Stabiles Kruppeherein rechts an der Hand.

 

Meine Energie "zieht" die Kruppe in die Position. Die Gerte ist Marker für Bewegunsauslösung, Position und Abstellungsgrad.

 

Diese Hilfen musst du dem Pferd NICHT zuerst anlernen. Pferde machen intuitiv das Richtige, wenn der Mensch es verständlich vorgibt. Und das Beste? Auch dein Pferd wird dir zeigen können, wie du mit wenig genauer Aktion eine wunderbare Reaktion bekommen kannst.

 

Der tüchtige Araberwallach "Kurti" hier am Bild hat das in dieser Art am Tag dieses Fotos das erste Mal gemacht, es ist stimmig für ihn, deshalb macht er intuitiv das von mir Gewünschte. Ein genaues Bild vom Resultat in meinem Kopf hilft auch meinem Körper, genaue Anweisungen zu geben.

 

1. Bild) Die Position des Beckens ist gefunden, die Stabilität ist im Rumpf, die Vorhand setzt sich mit in Bewegung. Das Spiegelbild zeigt es auch. Unsere Achsen sind genau positioniert, der Schwerpunkt gut gesetzt. Die Bewegung fließend, das Pferd trägt sich selbst. Die Beinachsen sind stabil und harmonisch zu den großen Gelenken.

 

2. Bild) Die Stabilität geht verloren. Die Beinachsen werden schräg. Die großen Gelenke (Schulter, Hüfte) sind nicht mehr harmonisch über den Beinen. Der Hals schiebt sich über das innere Vorderbein, die Schulter fällt nach außen, der Rupf kippt.
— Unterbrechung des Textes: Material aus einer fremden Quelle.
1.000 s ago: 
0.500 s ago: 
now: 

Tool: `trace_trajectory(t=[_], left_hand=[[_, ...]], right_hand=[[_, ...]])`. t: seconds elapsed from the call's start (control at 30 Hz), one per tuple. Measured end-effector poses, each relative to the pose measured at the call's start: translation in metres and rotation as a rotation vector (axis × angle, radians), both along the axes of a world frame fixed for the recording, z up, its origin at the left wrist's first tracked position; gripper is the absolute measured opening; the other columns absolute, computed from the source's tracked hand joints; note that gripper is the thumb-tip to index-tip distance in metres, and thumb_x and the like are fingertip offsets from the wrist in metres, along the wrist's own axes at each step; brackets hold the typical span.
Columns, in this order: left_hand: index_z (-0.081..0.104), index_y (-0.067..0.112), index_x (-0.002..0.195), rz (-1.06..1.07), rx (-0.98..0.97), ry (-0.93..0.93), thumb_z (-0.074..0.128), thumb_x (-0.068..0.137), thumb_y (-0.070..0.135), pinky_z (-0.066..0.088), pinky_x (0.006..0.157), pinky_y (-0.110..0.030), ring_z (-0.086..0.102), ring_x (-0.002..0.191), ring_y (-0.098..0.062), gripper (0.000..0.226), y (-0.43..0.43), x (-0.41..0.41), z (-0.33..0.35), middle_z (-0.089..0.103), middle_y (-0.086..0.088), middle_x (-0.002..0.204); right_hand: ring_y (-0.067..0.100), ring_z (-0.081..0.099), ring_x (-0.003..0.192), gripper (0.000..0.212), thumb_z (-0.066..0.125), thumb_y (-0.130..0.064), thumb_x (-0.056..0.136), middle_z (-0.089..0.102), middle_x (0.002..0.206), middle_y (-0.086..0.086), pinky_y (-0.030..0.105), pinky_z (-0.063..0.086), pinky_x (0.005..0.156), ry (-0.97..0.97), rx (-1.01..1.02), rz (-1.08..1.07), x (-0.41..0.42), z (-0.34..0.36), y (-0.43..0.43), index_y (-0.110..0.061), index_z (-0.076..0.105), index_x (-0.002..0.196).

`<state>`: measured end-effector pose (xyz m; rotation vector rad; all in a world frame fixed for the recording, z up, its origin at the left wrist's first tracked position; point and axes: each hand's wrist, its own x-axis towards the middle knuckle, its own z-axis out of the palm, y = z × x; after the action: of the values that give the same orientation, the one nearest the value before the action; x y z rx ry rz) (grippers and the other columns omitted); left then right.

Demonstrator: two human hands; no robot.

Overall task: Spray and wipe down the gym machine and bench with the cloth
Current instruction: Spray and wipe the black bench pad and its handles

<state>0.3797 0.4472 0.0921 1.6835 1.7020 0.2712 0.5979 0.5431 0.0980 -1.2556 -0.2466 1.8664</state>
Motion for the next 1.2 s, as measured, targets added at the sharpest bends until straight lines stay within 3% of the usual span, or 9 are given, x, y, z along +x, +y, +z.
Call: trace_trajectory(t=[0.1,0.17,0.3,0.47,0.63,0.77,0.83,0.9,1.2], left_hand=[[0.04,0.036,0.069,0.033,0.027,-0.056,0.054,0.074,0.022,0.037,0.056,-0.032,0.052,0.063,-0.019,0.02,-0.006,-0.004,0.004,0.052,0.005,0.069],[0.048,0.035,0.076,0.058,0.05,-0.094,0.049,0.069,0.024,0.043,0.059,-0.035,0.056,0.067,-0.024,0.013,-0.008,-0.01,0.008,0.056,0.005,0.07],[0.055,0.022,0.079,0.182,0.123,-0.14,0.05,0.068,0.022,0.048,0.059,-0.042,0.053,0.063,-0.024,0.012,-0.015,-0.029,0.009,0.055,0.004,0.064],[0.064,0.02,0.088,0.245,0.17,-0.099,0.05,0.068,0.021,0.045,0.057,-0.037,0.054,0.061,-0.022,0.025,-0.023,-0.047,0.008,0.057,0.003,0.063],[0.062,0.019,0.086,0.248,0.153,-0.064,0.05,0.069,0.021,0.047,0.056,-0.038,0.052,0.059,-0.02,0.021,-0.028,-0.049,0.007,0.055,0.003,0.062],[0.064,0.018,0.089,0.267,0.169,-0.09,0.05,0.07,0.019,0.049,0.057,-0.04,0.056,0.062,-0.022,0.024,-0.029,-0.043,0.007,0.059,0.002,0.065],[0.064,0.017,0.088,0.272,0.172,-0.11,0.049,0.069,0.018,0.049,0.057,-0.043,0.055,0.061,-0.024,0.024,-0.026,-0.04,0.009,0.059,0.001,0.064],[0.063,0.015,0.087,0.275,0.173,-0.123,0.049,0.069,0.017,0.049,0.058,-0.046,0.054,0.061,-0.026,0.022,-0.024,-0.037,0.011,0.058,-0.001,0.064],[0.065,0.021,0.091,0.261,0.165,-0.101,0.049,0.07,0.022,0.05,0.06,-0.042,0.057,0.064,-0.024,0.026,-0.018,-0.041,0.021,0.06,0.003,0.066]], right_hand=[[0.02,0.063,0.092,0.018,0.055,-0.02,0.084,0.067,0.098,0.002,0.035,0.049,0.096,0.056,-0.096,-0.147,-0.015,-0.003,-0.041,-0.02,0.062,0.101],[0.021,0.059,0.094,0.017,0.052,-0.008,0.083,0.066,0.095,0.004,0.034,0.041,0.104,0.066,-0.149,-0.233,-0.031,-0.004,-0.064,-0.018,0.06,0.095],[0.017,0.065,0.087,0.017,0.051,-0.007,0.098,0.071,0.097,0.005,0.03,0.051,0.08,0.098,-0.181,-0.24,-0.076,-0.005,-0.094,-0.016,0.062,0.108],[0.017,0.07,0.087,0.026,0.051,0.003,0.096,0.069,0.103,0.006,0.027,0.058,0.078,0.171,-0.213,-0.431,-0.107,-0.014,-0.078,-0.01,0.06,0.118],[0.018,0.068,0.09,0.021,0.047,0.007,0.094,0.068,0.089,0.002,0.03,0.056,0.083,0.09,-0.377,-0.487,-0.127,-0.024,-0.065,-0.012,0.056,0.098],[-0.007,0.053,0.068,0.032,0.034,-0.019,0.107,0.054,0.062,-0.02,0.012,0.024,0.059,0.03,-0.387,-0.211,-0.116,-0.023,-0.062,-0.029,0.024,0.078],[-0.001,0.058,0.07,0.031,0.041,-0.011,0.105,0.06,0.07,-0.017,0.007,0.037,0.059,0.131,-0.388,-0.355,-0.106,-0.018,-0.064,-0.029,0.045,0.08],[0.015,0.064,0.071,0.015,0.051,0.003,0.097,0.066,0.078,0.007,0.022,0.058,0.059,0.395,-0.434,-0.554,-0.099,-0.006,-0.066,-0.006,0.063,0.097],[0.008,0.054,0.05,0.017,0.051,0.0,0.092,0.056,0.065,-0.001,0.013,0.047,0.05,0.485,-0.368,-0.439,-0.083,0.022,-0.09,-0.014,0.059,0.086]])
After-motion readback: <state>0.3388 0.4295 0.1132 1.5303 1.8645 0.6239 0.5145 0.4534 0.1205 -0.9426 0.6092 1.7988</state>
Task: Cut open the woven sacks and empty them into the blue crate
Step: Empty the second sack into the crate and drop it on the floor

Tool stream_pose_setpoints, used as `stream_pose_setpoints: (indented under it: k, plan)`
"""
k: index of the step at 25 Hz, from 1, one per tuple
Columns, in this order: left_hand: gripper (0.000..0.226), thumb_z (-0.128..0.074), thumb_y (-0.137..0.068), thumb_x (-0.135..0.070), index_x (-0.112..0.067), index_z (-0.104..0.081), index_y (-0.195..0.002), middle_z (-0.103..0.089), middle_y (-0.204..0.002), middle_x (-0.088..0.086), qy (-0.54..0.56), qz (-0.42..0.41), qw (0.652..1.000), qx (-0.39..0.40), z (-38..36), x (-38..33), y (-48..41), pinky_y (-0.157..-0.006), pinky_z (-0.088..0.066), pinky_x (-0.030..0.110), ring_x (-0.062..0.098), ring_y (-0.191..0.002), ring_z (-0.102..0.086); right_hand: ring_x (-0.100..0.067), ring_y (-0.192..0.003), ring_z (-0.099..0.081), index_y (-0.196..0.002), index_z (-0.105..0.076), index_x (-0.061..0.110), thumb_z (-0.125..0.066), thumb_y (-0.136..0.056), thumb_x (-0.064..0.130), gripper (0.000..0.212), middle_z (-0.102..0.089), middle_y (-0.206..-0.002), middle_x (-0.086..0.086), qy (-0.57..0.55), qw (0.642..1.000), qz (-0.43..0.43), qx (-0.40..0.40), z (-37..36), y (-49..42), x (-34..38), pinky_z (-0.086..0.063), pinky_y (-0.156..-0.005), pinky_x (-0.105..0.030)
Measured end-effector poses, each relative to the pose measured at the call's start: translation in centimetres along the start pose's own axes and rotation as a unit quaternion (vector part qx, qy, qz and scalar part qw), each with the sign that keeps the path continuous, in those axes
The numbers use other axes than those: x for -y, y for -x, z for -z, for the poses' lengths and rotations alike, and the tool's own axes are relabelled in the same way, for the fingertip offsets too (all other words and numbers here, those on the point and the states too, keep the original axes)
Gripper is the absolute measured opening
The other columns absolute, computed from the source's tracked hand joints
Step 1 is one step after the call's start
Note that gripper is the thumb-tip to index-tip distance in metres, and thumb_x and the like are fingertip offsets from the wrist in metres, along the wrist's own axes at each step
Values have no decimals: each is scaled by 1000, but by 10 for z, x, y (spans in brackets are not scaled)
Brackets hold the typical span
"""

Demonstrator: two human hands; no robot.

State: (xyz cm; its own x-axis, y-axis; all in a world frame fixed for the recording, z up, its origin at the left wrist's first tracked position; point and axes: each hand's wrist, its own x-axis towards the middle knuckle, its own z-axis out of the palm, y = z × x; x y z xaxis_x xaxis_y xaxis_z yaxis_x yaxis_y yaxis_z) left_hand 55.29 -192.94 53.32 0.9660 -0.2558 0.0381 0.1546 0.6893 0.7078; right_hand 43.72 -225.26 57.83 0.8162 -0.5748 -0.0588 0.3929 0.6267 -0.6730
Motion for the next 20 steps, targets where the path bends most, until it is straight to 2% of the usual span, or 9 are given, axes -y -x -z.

Auch meine Position ist nicht mehr klar. Meine linke Schulter kippt nach vor, ist nicht mehr in der selben positiven Spannung wie am Bild 1.

 

Hat ihn die Kraft verlassen, hat die Rumpfmuskulatur ein bisschen positive Spannung verloren? War ein Moment einer ungenauen Anweisung von mir? Gerte nicht mehr genau positioniert oder Winkel ungenau gesetzt? Mein Rumpf konnte nicht mehr stabilisieren, weil ein Dysbalance in meinem Körper entstanden ist? Eine falsche Energie im Körper? Ein unproduktiver Gedanke zur falschen Zeit?

 

Hier setzt dann die Anlayse an und wir arbeiten an uns weiter, um immer ein Stückchen besser zu werden. Pferd und Mensch, ein ewiger Prozess.